The work on the flexagon came as a result of its discovery at Princeton in 1939. The story has it that Arthur Stone, an English graduate student, was in the practice of doodling with the strips of paper that he cut from around the edges of his notebook paper. American paper was too large for his English binder. One of the constructions arising from this happy misfortune attracted his attention in particular. A committee of graduate students formed to solve the mystery of the ``flexible hexagon'', or, as it soon became know, the ``flexagon''.
The members of this group - Richard P. Feynman, Bryant Tuckerman, John W. Tukey, and, of course, Arthur H. Stone - had laid the groundwork for all consequent study, through developing their yet unpublished theory, by the early 1940's. When the group disbanded, the flexagon was left, nearly forgotten, for ten years. Then, toward the beginning of the fifties, it received slight publicity with several very brief articles in mathematics magazines.
It is, however, chiefly due to three influences that flexagons are as well known as they are today. The first of these is Professor Louis B. Tuckerman, the father of one of the original investigators, who has demonstrated items of flexagon theory to winners of the Westinghouse Science Talent Search in Washington, D. C., each year for several years. The present authors trace their introduction to the flexagon back to this source.

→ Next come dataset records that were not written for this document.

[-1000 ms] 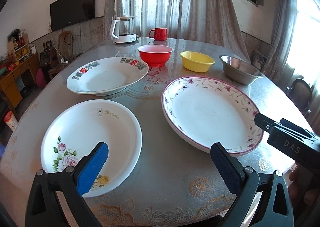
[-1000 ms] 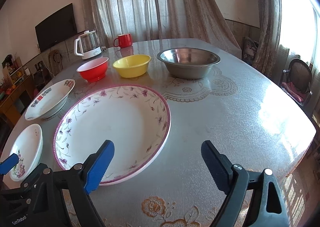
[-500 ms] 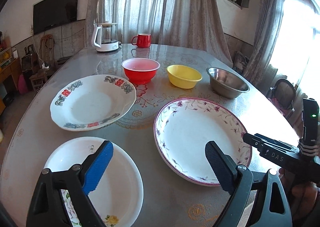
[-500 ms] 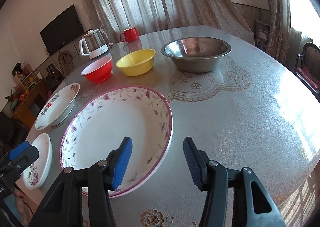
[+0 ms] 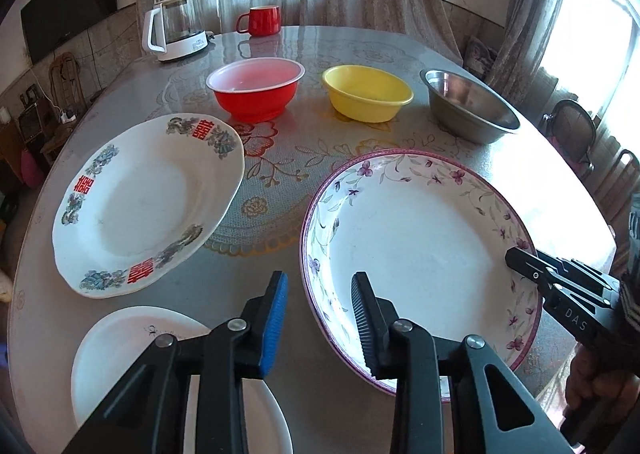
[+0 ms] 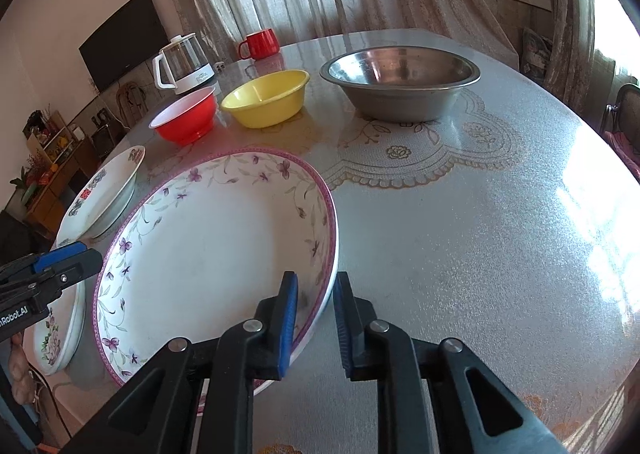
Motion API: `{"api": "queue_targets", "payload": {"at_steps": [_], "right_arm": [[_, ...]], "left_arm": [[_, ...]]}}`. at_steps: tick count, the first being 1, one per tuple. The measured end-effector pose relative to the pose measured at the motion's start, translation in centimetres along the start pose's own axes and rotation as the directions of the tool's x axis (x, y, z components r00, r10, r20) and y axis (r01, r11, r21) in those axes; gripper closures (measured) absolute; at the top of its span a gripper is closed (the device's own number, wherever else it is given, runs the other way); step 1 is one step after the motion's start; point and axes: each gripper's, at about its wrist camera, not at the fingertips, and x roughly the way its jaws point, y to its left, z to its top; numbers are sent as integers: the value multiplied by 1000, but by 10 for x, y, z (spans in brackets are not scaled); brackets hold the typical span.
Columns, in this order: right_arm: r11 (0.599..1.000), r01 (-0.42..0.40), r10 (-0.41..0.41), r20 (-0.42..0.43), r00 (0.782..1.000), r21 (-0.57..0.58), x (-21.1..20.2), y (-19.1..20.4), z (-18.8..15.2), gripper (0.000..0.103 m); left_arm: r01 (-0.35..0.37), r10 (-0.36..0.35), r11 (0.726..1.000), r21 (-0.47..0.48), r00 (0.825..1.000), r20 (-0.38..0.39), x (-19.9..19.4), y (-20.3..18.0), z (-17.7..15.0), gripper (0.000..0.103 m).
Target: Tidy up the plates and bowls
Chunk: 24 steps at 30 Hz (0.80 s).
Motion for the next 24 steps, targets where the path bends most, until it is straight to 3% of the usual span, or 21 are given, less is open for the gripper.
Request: {"api": "queue_targets", "payload": {"at_steps": [11,21,24], "right_arm": [[999,-44,44,-12,999,0,4,-4,2,84],[998,-57,57,0,998,-21,3,-5,2,84],[994,-106,106,-9,994,25,3,-15,3,86]], "left_arm": [[29,-23,999,41,992,-122,33,0,17,75],[-36,43,996,76,995,-94,35,-8,17,80],[-4,9,998,69,997,-72,26,-9,19,81]]}}
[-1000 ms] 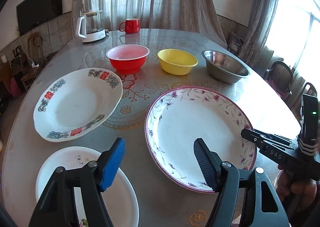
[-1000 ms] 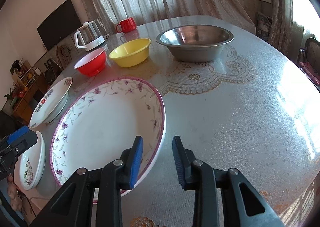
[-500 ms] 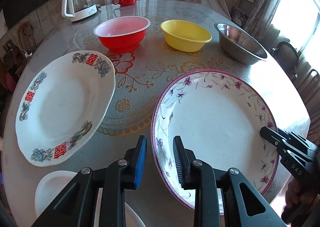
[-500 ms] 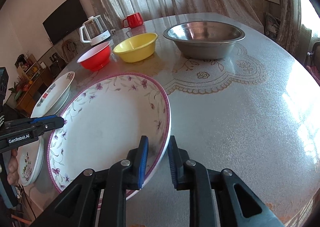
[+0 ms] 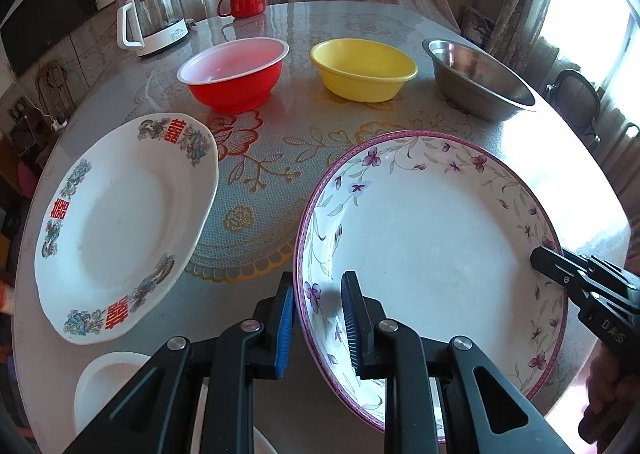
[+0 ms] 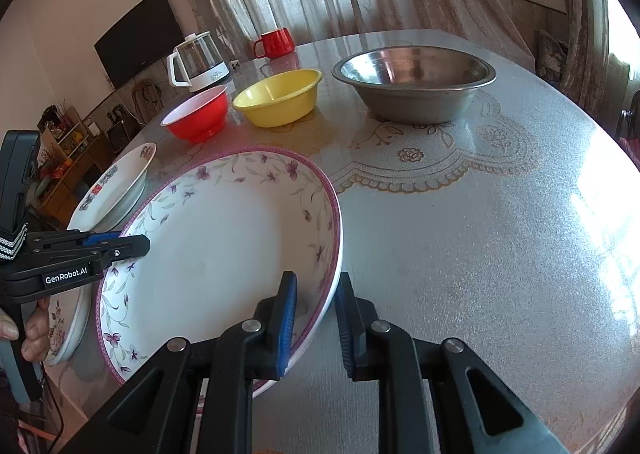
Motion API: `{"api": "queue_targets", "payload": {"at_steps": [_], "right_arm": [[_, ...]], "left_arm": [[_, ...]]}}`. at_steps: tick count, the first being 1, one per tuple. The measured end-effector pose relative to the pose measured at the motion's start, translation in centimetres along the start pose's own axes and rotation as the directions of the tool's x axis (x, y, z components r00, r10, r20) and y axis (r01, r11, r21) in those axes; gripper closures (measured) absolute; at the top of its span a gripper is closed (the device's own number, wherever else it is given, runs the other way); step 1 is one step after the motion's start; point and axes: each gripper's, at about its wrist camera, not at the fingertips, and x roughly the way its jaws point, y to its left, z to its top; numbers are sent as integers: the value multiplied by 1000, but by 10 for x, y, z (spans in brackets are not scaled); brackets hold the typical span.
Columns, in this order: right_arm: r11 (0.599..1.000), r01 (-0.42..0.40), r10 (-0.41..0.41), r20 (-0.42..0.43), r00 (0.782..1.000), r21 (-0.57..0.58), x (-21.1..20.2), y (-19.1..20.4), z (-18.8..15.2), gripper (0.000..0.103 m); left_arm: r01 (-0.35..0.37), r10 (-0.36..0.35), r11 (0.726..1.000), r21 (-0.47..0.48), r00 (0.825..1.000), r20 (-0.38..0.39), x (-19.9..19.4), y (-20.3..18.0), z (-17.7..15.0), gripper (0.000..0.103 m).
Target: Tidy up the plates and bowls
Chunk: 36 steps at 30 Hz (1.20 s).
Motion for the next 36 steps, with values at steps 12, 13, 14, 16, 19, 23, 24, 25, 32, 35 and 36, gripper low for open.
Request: {"api": "queue_targets", "payload": {"at_steps": [12,13,14,16,19,23,24,25,32,35,36], "right_arm": [[988,-42,39,20,999,150,-14,-54,8,90],[988,-36,34,15,999,148,-13,-54,9,90],[988,-33,31,14,999,150,-10,-54,11,90],[989,-23,21,14,1000,145,-5,-53,16,90],[989,-30,29,12,1000,145,-1,-54,18,90],[997,-38,39,-11,999,70,1,-48,19,90],[997,-50,51,-16,999,64,1,-48,19,90],[996,-63,64,-17,998,64,1,-49,19,90],[994,-53,54,-11,998,94,10,-45,26,90],[991,-46,48,-12,999,126,14,-47,31,91],[993,-35,37,-16,999,114,14,-45,31,91]], "left_arm": [[109,-108,993,-53,994,18,14,-24,6,81],[101,-100,993,-55,995,18,15,-25,9,81],[83,-82,996,-44,996,18,16,-27,11,81],[60,-59,998,-34,998,23,15,-30,10,81],[37,-36,999,-36,999,32,13,-27,3,87],[13,-12,1000,-11,998,57,6,-28,-11,86],[23,-22,999,-23,998,54,6,-25,-13,86],[30,-29,999,-37,999,46,5,-23,-13,86],[0,2,998,-69,1000,28,5,-23,-14,85],[-16,18,998,-53,999,45,2,-27,-18,85],[-22,24,999,-46,998,52,1,-28,-20,85]]}}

The second important influence came through Martin Gardner, who told the story of the flexagon, with instructions for building, to a large audience in a pair of articles in Scientific American during 1956 and 1957. More lately, C. O. Oakley and R. J. Wisner have published an article in the American Mathematical Monthly, and R. F. Wheeler has also contributed an article, in The Mathematical Gazette. These articles, although reaching a smaller audience than the Gardner article, contain more technical material. They are the only articles of a technical nature on the topic of flexagons know to the authors. The problems which concern Oakley and Wisner and something of their method of dealing with them are described herein in the section on the pat structure.
Although flexagons have on several occasions been used as cards or announcements, the commercial possibilities they seem to present apparently have never been exploited.
In this article, the authors hope to bring together much of the information that has been distributed concerning flexagons, along with the results of their own investigations. In this way, it may be possible to present a reasonably comprehensive treatment of the flexagon.